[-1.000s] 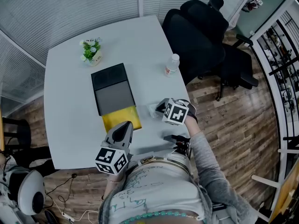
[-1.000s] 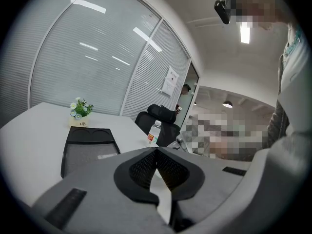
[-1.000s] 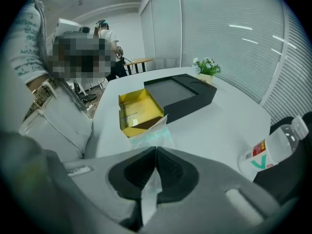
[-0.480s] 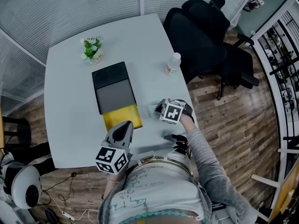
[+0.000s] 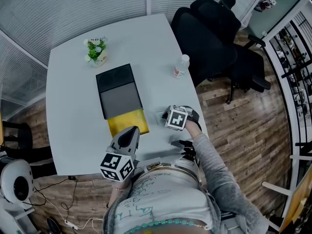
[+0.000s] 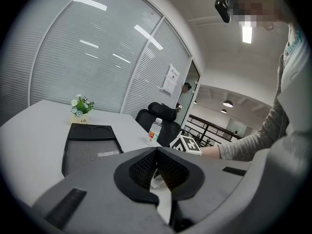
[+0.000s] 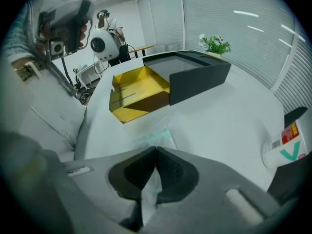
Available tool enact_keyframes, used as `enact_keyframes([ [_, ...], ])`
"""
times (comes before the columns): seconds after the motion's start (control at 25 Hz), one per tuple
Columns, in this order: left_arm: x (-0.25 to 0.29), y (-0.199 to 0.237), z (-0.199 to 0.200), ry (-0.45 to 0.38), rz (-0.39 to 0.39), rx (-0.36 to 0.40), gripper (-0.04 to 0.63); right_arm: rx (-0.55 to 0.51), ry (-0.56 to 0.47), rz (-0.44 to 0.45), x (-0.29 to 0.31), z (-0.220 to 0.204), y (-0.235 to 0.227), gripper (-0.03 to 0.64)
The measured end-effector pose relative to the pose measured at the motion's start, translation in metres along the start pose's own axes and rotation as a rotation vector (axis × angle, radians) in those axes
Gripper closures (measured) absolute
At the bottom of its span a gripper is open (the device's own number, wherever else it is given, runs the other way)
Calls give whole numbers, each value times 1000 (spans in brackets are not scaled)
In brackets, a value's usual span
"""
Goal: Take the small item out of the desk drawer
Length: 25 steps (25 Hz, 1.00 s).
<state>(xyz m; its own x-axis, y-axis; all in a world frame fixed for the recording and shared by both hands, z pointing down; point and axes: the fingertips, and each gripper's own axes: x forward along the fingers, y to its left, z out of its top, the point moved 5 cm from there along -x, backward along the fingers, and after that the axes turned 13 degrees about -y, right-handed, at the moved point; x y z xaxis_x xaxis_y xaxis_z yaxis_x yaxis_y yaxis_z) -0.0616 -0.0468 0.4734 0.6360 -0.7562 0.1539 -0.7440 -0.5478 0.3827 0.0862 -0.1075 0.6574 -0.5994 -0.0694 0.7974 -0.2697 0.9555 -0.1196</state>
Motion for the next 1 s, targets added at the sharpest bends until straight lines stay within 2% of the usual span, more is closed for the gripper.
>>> enact_keyframes([
  [1.0,4,-3,-5,24,-13,-2,597,-23,17,-55,12,-7,3,611],
])
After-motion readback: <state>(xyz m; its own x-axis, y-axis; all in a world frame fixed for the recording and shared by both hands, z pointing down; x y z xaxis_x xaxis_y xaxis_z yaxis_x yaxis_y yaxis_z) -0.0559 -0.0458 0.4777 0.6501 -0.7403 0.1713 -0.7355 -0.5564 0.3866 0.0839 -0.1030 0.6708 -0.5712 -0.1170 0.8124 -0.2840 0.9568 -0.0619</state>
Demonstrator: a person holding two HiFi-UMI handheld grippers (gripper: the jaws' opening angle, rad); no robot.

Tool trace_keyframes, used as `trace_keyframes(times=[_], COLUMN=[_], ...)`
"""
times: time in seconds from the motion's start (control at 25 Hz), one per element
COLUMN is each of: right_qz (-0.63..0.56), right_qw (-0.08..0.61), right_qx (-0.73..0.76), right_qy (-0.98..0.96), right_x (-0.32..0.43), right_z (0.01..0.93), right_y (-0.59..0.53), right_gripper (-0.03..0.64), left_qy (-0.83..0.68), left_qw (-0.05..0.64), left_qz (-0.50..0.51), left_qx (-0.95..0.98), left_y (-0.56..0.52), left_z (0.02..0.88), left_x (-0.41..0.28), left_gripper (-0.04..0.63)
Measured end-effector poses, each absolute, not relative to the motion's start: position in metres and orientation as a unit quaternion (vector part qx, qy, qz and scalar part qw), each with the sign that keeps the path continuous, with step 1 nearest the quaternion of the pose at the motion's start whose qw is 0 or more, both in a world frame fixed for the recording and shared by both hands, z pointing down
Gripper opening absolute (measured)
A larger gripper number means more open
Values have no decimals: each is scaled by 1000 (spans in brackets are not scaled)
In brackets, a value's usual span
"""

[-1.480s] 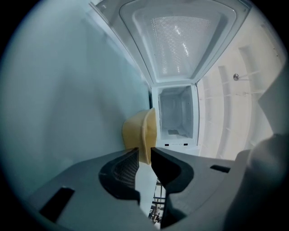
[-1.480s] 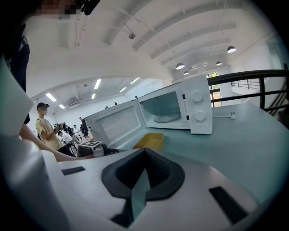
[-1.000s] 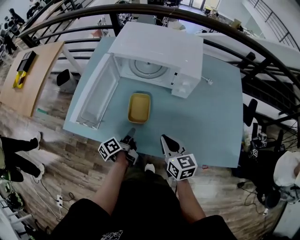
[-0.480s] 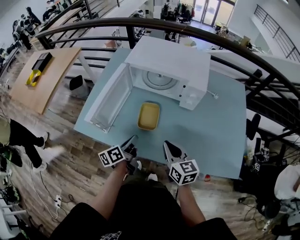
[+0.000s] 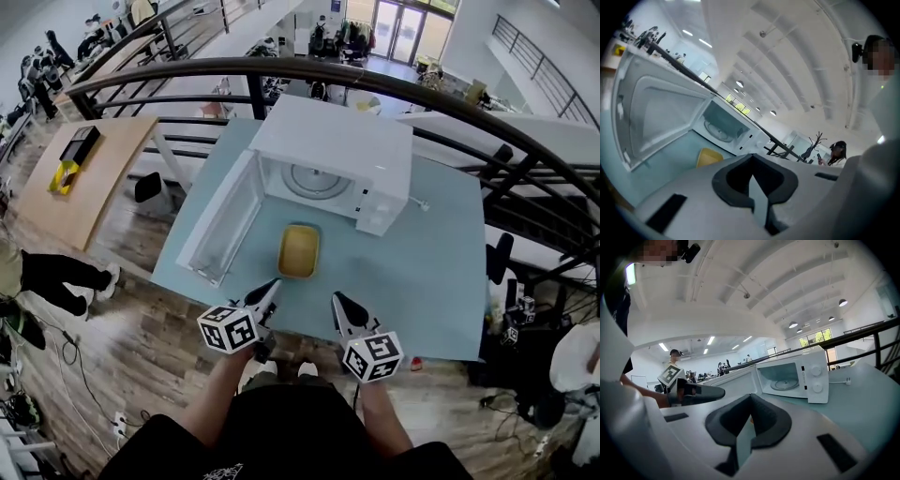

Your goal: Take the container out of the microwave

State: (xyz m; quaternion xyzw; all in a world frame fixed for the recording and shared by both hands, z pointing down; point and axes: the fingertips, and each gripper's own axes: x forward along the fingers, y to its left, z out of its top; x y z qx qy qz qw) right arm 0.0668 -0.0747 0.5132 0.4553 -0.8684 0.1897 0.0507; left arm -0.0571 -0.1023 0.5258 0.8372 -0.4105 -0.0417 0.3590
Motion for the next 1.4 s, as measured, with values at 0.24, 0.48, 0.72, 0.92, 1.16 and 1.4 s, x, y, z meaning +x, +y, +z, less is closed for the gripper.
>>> trace_keyframes(times=[0.24, 0.48, 0.72, 0.92, 1.16, 1.4], right_qz=[166, 147, 120, 100, 78, 59], right_qw=[42, 32, 27, 21, 14, 8], right_qx=[486, 504, 519, 528, 536, 539], right_qy=[-857, -851, -846, -843, -841, -840], right_x=[63, 54, 50, 52, 53, 54], right_z=[488, 466, 441, 424, 405, 388], right_y=[-72, -66, -62, -60, -63, -64], right_gripper=[6, 6, 6, 6, 6, 6], left_qy=[-400, -394, -395, -397, -396, -398], left_qw=[289, 262, 226, 182, 143, 97], left_qz=[-4, 0, -5, -3, -8, -8], left_qx=[870, 881, 890, 900, 907, 912], left_y=[-103, -102, -107, -108, -110, -108], left_z=[496, 478, 453, 432, 412, 393], left_x=[-66, -82, -92, -94, -95, -92], left_gripper=[8, 8, 8, 8, 8, 8])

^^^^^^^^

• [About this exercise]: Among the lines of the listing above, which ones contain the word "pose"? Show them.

• [Worked solution]:
The measured end-effector pose relative to the pose measured at the motion's start, translation in metres along the start pose's own axes and rotation as a rotation vector (axis × angle, radians) in those axes
Measured end-effector poses, each absolute, not relative to the motion's start: position in metres and orientation as a unit quaternion (vector part qx, qy, qz and scalar part qw), each with the sign that keeps the path continuous, with step 1 nearest the quaternion of the pose at the motion's start whose qw is 0 or more, both in a world frame fixed for the recording and shared by both hands, z pointing down

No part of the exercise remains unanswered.